Markterschliessung in Südpolen geplant
ÖVAG plant substanzielle Kapitalerhöhung

vwd/apa WIEN/SARAJEWO. Die Österreichische Volksbanken AG (ÖVAG), Wien, will in den ersten Monaten 2001 ihr Grundkapital von derzeit 2,63 Mrd. ATS substanziell aufstocken. Wie ÖVAG-Generaldirektor Klaus Thalhammer anlässlich der Eröffnung der Bosnien Volksbank BH d.d. -Tochter in Sarajewo mitteilte, könnten damit rund 2,5 Mrd öS eingenommen und eine Kapitalbasis für die weitere Expansion gelegt werden. Die Kapitalerhöhung werde von den Hauptaktionären, den mit rund 60 % beteiligten regionalen Volksbanken, mitgetragen. Die DG Bank Deutsche Genossenschaftsbank AG, Frankfurt, werde ihre Sperrminorität halten, während die Ergo AG, -Versicherungsgruppe Düsseldorf, von 6 auf 10 % aufstocken solle.

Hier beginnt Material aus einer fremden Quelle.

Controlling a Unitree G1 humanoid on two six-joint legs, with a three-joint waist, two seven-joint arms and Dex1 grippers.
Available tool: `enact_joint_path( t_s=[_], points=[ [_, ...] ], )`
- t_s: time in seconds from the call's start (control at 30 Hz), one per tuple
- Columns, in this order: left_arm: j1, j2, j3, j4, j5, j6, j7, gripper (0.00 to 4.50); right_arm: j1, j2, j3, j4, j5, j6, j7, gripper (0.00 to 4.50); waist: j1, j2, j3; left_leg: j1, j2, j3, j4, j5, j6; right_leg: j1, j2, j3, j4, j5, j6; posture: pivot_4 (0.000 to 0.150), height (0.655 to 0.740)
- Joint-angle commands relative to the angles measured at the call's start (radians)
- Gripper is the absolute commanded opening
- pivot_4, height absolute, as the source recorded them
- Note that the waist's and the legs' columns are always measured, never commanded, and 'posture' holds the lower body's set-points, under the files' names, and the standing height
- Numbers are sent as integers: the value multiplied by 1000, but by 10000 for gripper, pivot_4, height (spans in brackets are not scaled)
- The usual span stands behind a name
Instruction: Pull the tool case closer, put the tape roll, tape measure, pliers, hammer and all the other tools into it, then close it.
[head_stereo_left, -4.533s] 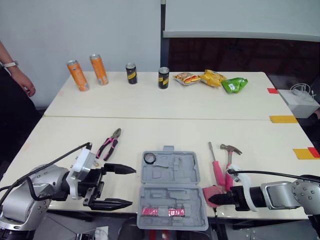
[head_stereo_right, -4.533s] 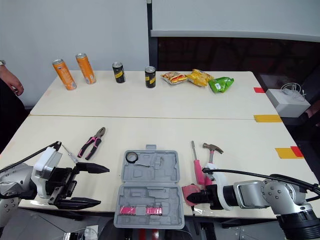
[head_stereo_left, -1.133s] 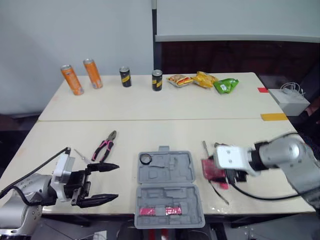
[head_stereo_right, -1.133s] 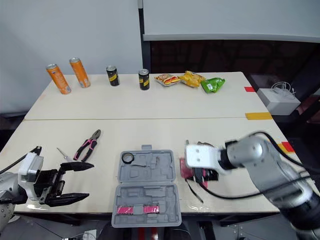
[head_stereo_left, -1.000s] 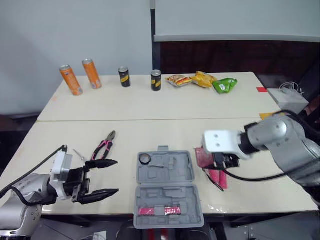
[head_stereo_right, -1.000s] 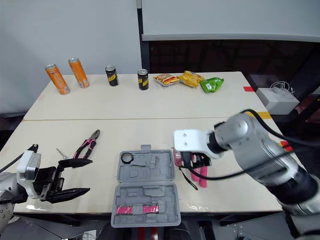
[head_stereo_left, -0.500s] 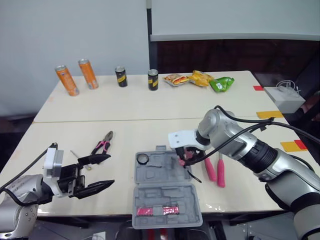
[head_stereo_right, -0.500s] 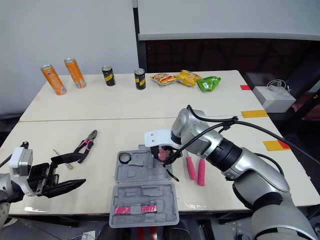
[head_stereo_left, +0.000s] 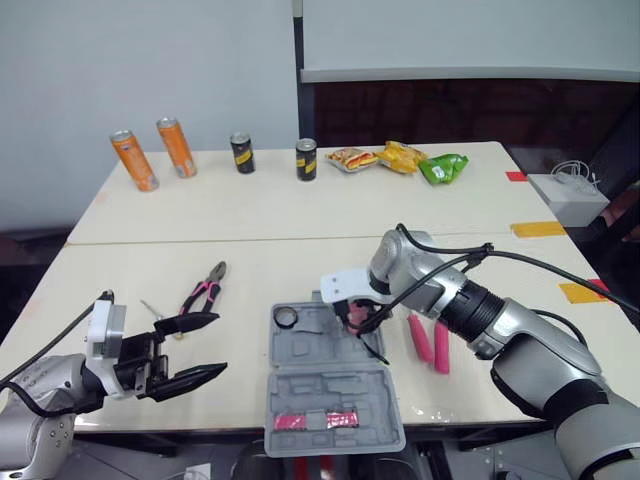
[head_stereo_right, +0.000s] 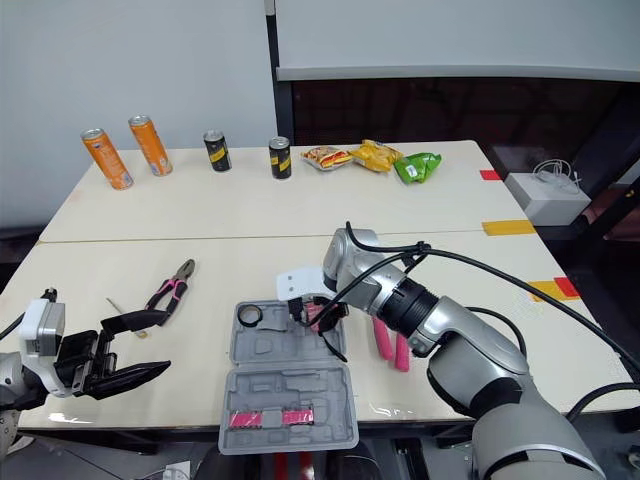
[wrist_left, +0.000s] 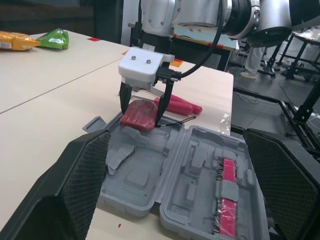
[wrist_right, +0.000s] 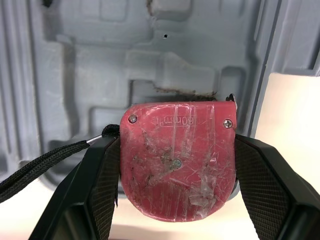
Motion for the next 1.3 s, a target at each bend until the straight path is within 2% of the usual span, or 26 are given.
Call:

Nach der Markterschließung in Bosien-Herzegowina und Rumänien habe die ÖVAG für das erste Halbjahr 2001 Südpolen im Visier, sagte Thalhammer. Für den Markteintritt nehme man zunächst Abstand vom Ankauf einer Bank. In späterer Folge könne dann jedoch daran gegangen werden, ein Netz zuzukaufen. "Interessant könnte das in Kroatien sein", so Thalhammer, "wir denken daran, uns hier an der Privatisierung zu beteiligen."